» **WORK INSTRUCTIONS**:
For the records below, print the lines from the line with "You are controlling" through the line with "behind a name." exactly as written; include both end lines and exclude the rest.

+++

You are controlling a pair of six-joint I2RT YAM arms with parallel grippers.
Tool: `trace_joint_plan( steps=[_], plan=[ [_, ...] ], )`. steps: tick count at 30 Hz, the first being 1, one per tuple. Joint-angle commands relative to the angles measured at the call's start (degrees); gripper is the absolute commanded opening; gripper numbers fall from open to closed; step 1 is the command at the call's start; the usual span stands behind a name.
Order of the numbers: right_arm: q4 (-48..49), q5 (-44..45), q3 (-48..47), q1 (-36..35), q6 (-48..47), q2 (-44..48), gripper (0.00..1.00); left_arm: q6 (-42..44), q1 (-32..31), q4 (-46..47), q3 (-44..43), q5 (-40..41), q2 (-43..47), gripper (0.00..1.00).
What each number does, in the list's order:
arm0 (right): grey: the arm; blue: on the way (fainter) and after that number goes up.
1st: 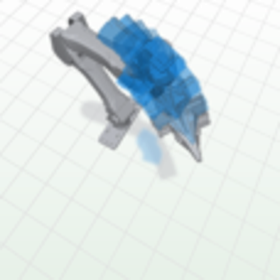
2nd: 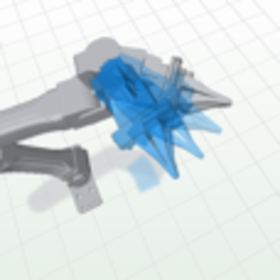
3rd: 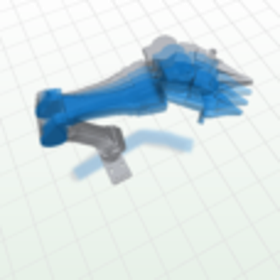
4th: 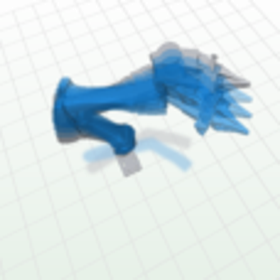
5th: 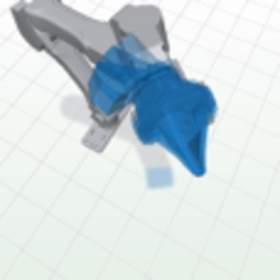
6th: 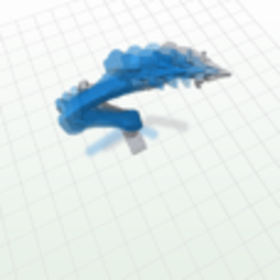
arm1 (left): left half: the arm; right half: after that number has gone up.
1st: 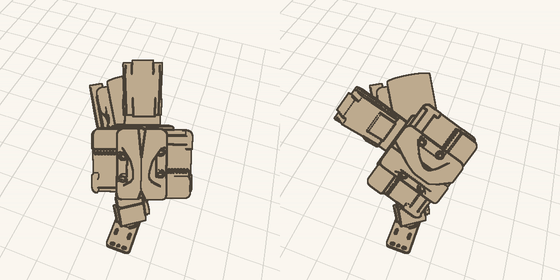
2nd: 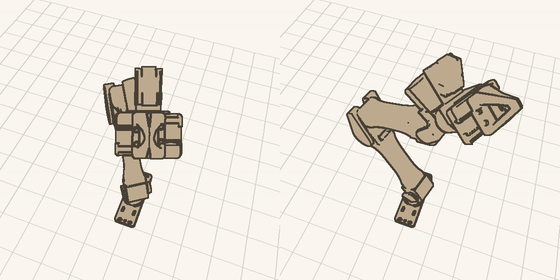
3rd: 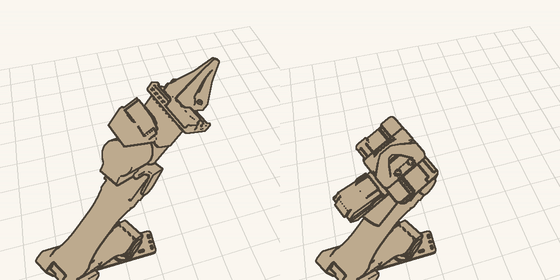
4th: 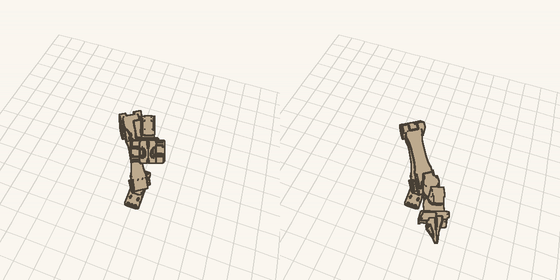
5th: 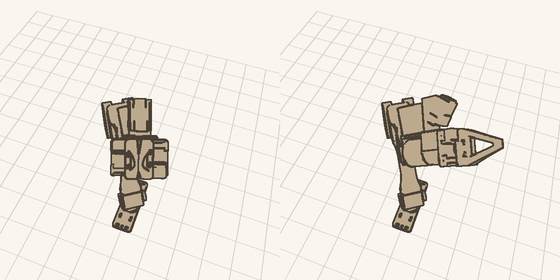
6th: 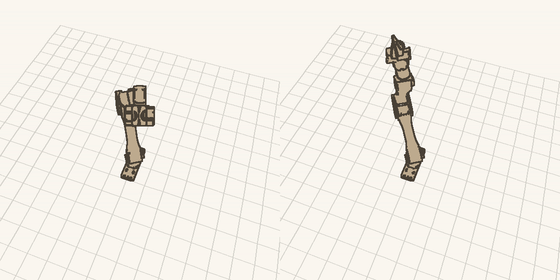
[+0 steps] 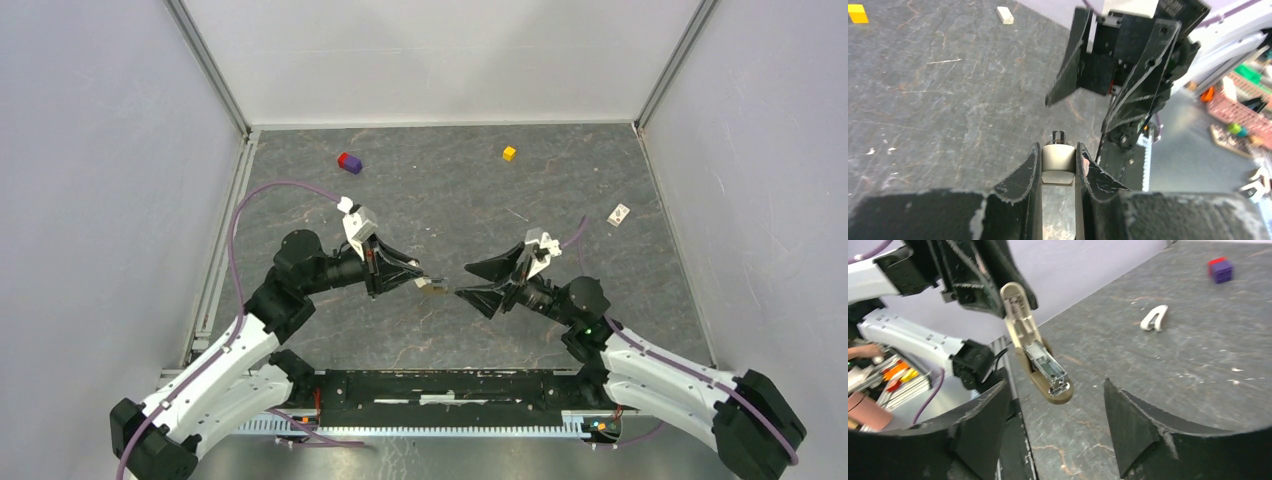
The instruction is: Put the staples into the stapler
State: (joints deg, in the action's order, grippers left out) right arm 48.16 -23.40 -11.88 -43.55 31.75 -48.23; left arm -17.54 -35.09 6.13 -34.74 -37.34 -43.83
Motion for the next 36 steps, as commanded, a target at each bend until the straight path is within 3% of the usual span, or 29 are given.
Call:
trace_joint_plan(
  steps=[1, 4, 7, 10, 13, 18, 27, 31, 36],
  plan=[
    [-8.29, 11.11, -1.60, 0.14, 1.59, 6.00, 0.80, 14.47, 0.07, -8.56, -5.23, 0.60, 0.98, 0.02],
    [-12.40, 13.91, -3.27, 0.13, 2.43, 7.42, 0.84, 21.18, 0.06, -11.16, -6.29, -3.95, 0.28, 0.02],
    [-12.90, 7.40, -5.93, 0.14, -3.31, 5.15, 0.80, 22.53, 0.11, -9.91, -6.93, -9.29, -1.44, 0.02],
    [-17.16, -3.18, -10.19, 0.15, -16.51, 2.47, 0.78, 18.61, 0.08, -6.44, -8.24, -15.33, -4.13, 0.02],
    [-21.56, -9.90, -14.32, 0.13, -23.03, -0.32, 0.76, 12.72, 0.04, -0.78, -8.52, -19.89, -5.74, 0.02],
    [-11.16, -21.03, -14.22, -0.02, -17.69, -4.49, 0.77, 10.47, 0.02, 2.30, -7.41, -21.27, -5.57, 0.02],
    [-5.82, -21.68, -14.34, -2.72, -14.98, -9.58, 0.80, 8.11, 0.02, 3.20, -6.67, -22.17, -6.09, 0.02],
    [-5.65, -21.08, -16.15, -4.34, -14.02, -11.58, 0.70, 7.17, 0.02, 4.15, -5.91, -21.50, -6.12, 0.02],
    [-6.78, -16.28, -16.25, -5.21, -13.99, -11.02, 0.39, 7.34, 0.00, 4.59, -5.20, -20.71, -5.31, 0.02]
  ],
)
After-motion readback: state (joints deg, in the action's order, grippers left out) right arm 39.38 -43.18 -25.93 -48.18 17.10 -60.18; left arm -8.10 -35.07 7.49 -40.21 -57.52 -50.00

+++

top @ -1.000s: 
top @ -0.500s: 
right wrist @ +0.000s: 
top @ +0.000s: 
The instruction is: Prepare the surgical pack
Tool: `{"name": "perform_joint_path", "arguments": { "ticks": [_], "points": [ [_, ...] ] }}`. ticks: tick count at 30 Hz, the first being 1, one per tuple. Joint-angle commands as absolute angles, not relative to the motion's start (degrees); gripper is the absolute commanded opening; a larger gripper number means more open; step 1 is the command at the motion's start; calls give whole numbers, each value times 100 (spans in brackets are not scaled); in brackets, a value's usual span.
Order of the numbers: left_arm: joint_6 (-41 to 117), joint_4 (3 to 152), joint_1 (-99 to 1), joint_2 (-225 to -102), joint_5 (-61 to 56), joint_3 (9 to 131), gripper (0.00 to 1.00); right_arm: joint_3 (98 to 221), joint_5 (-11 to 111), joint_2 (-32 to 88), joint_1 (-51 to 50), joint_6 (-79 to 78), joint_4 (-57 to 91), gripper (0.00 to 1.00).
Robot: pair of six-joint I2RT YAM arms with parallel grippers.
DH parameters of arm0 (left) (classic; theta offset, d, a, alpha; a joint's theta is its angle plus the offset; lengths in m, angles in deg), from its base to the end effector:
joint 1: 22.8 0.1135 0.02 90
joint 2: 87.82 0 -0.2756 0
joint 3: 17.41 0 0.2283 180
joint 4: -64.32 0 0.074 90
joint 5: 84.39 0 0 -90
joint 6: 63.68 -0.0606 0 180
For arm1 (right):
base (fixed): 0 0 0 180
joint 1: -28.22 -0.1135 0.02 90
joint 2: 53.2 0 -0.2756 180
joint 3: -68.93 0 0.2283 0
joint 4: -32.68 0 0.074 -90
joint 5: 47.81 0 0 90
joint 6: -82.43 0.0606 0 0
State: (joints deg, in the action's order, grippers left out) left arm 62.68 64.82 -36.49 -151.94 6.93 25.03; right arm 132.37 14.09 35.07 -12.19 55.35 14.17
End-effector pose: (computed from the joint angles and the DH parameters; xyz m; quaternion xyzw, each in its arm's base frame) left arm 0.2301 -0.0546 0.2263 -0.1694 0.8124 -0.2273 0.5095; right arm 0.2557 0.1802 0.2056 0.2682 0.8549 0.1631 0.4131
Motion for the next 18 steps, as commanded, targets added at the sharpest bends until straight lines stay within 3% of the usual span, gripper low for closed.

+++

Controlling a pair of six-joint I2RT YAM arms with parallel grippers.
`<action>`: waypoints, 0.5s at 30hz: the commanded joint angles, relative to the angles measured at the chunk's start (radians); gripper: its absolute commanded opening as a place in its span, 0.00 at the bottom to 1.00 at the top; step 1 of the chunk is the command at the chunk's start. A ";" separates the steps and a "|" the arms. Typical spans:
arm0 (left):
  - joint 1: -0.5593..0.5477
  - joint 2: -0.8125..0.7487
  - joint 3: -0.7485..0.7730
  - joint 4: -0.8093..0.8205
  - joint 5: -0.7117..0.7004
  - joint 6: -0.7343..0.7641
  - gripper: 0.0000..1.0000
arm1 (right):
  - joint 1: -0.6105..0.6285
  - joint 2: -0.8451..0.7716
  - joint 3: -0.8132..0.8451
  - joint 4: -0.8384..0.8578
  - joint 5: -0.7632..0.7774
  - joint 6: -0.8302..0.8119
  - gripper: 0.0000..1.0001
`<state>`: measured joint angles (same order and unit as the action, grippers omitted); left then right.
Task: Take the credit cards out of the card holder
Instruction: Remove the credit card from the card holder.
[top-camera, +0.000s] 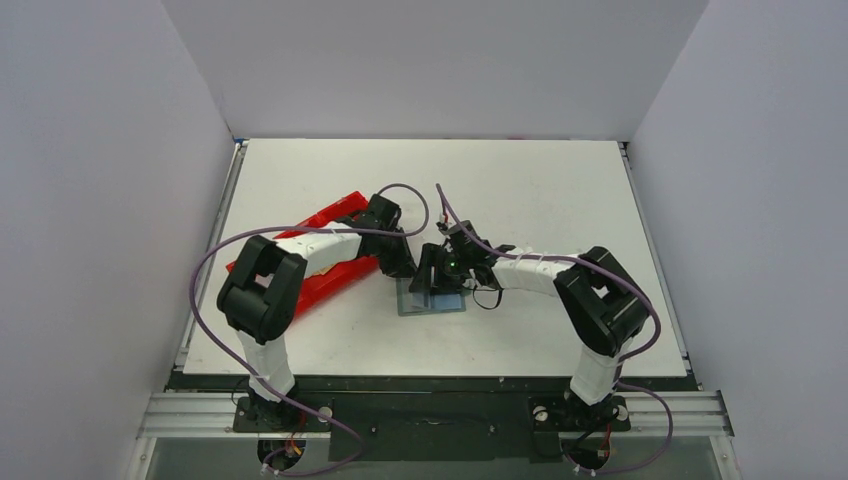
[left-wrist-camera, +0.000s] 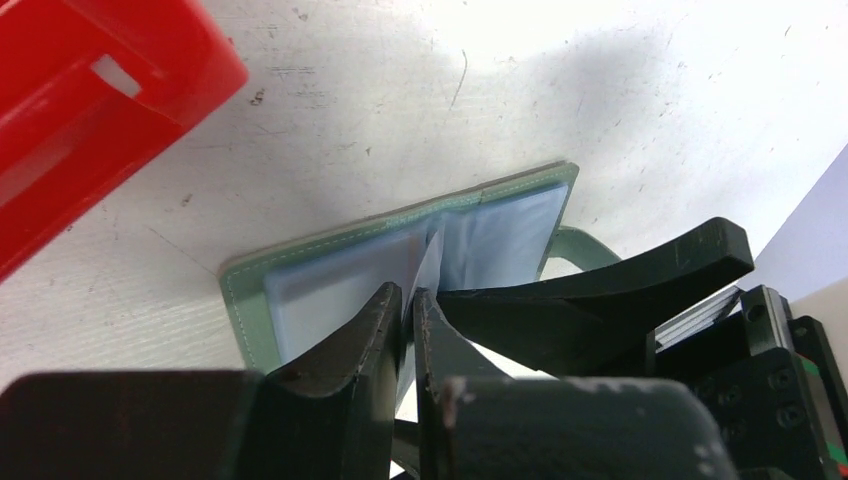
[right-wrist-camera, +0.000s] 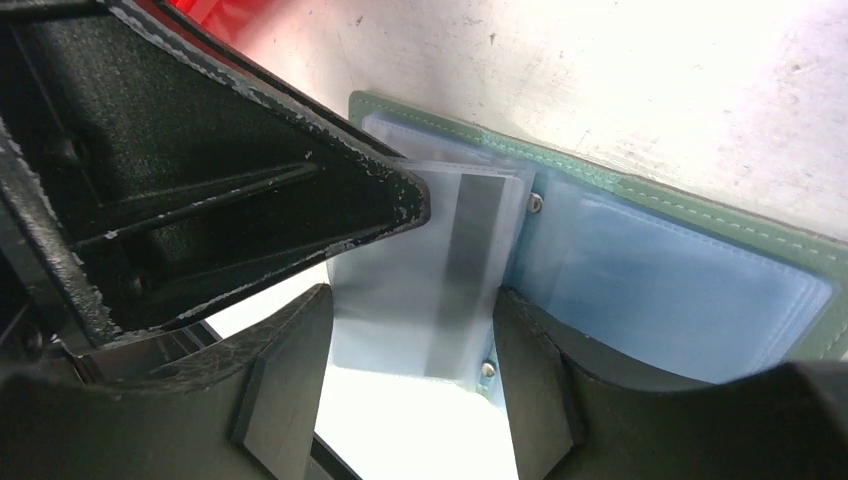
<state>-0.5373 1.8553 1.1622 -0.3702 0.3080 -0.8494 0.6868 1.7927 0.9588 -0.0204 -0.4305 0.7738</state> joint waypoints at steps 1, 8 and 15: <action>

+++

» **ANSWER BOX**:
You are controlling a pair of six-joint I2RT YAM arms with parallel grippers.
Tool: `trace_joint_plan( steps=[_], plan=[ [_, ...] ], )`. steps: tick count at 30 Hz, the first being 1, one per tuple. Joint-angle commands relative to the angles measured at the call's start (degrees); gripper is the absolute commanded opening; gripper numbers fall from open to closed; step 1 is the command at the call's start; the usual span stands behind a name.

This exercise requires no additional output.